→ What you should do
If a line in the data below holds the word "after", include it in the count. Give only the final number.

→ Extracted records

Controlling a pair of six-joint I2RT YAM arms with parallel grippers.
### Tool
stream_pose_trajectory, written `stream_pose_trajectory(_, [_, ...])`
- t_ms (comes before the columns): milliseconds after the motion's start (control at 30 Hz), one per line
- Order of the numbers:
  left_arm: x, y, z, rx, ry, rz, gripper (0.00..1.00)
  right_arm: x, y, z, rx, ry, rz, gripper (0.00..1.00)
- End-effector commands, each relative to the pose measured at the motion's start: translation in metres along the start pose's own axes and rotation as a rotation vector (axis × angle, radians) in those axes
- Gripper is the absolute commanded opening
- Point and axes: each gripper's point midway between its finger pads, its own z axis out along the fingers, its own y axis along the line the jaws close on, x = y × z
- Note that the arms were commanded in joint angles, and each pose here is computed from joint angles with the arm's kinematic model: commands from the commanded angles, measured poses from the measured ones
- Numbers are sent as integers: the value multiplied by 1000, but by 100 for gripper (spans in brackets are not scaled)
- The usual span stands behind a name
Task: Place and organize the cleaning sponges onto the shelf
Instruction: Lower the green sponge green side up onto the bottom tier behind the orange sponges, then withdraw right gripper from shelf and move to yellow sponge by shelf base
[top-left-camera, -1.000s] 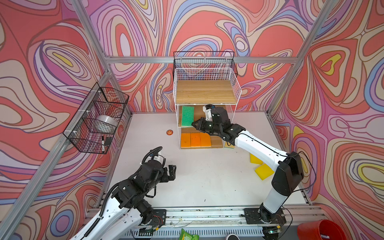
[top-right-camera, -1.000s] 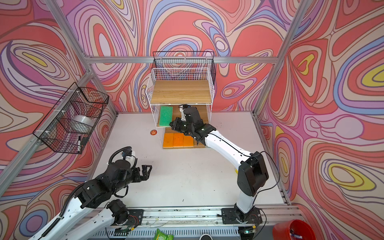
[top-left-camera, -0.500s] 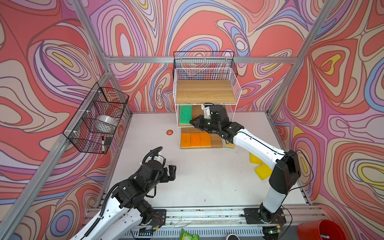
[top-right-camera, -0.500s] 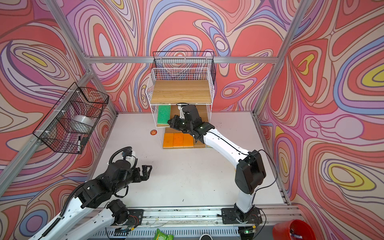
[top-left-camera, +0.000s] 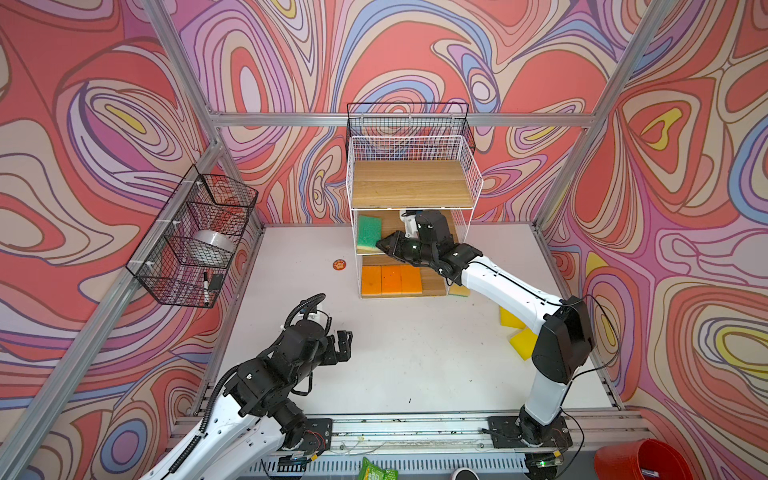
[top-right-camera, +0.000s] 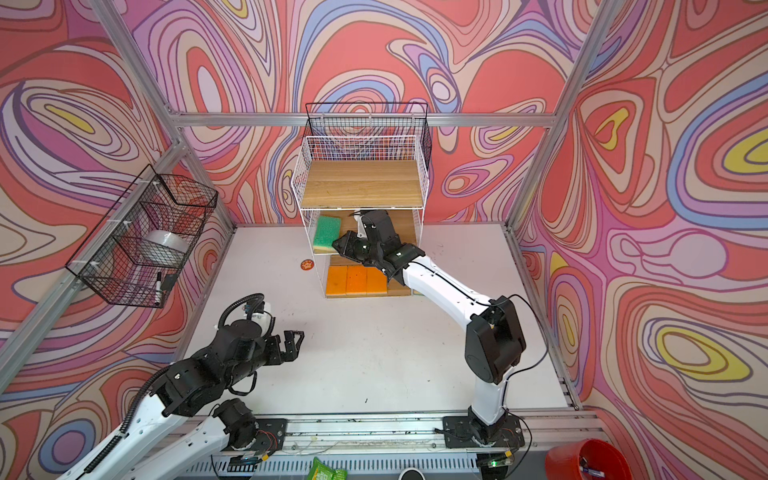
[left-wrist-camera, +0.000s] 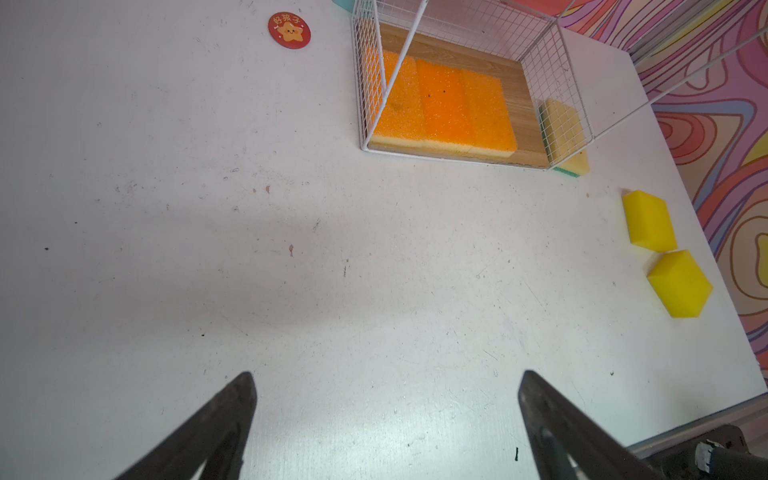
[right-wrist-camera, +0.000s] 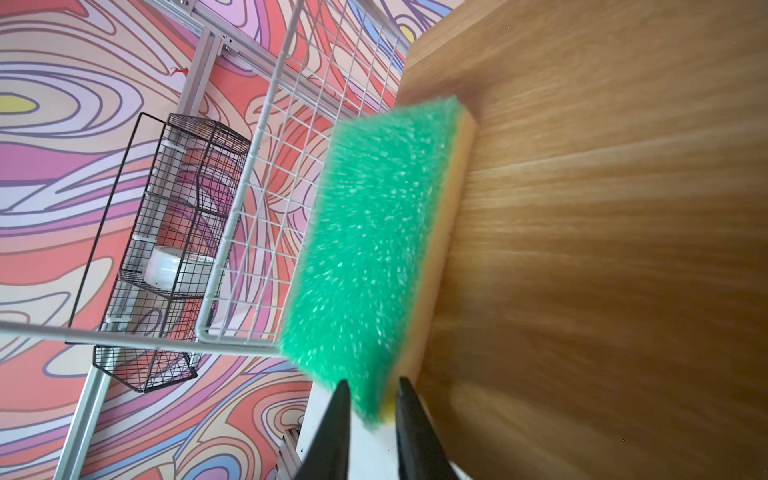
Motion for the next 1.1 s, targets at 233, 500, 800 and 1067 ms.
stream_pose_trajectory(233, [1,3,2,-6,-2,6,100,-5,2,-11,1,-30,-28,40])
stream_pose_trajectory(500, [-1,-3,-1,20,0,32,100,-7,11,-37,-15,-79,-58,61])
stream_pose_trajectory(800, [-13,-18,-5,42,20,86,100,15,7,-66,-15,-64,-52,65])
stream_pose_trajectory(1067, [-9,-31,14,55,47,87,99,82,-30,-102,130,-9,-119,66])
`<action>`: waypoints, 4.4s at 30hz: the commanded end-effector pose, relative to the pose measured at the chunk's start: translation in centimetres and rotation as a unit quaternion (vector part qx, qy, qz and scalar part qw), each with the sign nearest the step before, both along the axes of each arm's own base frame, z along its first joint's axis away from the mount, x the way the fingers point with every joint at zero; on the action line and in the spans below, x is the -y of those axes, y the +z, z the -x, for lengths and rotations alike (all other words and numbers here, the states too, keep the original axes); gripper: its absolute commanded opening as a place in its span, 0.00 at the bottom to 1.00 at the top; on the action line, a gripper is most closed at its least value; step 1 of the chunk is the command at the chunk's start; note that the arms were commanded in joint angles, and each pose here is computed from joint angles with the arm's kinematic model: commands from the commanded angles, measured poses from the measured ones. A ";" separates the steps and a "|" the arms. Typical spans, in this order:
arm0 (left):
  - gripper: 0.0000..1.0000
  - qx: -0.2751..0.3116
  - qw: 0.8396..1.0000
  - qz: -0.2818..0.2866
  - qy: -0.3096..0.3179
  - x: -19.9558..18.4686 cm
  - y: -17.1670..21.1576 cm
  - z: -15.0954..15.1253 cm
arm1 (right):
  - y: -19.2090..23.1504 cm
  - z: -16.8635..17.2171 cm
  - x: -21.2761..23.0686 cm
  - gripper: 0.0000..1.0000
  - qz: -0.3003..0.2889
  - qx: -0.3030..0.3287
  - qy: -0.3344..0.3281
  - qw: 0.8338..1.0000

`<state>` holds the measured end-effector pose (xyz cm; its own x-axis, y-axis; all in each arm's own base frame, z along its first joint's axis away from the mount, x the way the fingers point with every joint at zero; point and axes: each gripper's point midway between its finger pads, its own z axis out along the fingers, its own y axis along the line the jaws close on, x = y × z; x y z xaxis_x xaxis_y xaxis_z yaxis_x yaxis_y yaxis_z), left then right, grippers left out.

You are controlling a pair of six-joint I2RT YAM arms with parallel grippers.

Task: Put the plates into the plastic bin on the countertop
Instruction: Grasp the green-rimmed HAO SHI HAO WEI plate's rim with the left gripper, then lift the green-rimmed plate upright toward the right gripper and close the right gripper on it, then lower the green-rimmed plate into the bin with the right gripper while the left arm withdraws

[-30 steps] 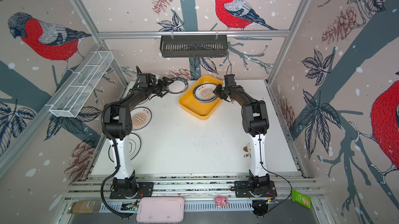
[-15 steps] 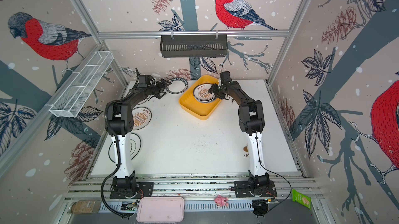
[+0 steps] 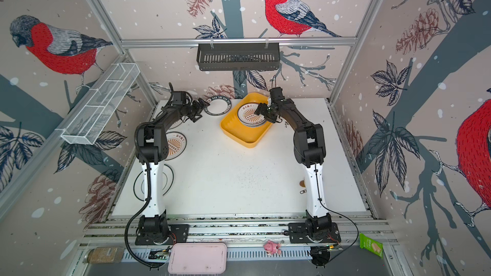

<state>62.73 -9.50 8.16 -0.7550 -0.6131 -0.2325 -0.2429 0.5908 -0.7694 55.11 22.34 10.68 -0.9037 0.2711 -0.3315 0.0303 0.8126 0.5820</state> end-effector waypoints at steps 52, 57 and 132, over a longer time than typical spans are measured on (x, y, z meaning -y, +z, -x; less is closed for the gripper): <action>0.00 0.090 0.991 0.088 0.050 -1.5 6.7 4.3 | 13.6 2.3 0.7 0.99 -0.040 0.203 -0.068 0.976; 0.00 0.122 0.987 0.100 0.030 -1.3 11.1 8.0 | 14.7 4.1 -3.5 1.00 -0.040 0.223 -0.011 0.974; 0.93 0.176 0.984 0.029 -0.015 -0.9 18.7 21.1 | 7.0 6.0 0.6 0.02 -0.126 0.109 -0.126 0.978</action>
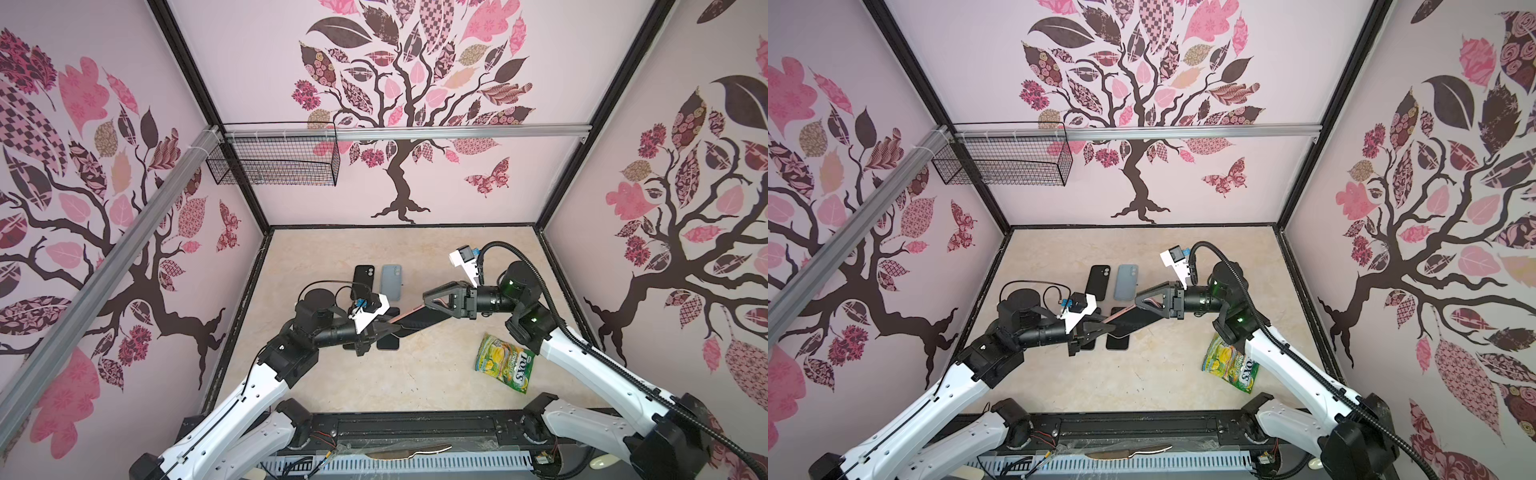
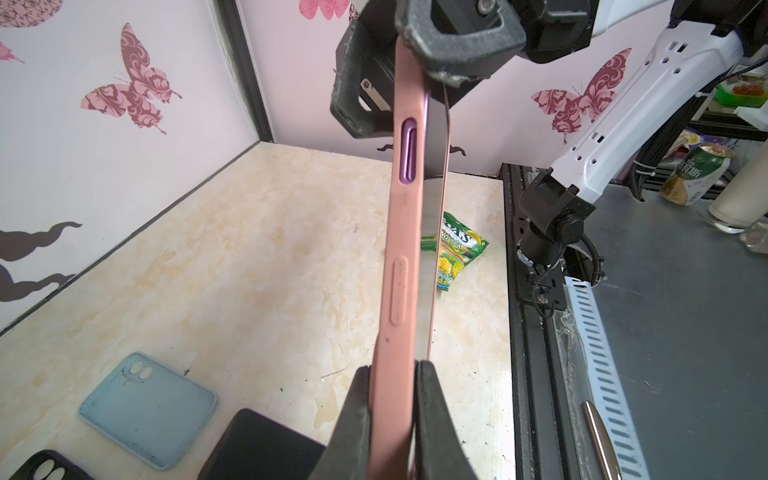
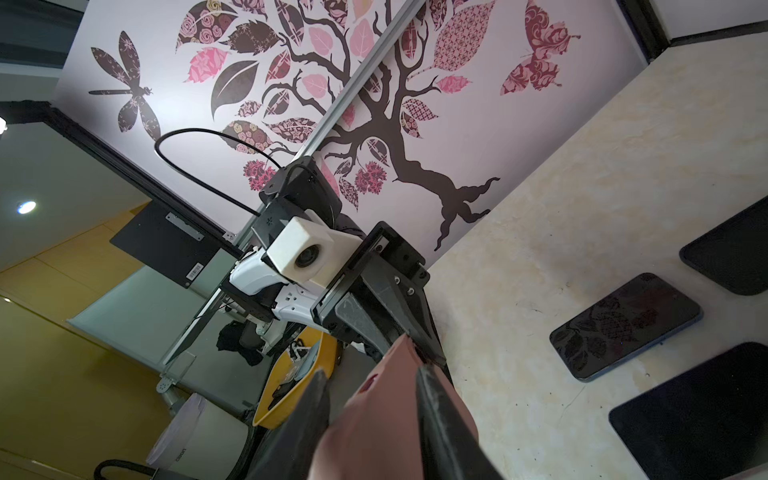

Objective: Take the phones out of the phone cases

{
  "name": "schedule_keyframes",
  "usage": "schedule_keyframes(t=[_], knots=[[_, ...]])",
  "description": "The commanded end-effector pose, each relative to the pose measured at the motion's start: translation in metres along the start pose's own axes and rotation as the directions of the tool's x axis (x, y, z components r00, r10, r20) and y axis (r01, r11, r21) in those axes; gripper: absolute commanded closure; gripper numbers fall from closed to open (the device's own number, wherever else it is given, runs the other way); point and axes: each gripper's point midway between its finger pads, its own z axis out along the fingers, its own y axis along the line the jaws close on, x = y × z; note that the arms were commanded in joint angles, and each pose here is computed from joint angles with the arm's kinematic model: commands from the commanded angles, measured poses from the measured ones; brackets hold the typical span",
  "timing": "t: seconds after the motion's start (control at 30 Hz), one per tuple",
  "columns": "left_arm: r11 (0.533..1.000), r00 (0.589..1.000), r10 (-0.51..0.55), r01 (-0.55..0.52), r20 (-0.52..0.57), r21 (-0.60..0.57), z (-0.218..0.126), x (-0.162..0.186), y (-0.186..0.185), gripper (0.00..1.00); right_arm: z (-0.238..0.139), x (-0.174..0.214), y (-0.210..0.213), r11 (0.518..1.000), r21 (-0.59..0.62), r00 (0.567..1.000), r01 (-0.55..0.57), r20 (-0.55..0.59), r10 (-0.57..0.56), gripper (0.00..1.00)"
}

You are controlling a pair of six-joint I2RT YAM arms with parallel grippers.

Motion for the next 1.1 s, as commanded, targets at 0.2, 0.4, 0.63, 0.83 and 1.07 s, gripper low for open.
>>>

→ Result below
2